- _The problem_: In the listing below, look for "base" and copy every line that has it.

**********

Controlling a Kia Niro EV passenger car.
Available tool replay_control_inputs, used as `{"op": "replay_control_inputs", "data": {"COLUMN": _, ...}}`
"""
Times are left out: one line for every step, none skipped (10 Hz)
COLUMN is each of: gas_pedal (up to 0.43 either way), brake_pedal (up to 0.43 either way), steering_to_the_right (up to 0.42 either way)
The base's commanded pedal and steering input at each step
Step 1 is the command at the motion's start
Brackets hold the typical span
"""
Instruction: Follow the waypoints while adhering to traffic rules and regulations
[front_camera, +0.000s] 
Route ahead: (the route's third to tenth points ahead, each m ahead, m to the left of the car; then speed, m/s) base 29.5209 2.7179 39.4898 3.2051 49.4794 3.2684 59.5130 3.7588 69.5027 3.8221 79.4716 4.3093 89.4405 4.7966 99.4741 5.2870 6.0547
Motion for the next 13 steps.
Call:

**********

- _Task solution_:
The base's commanded pedal and steering input at each step
Route ahead: (the route's third to tenth points ahead, each m ahead, m to the left of the car; then speed, m/s) base 29.5209 2.7179 39.4898 3.2051 49.4794 3.2684 59.5130 3.7588 69.5027 3.8221 79.4716 4.3093 89.4405 4.7966 99.4741 5.2870 6.0547

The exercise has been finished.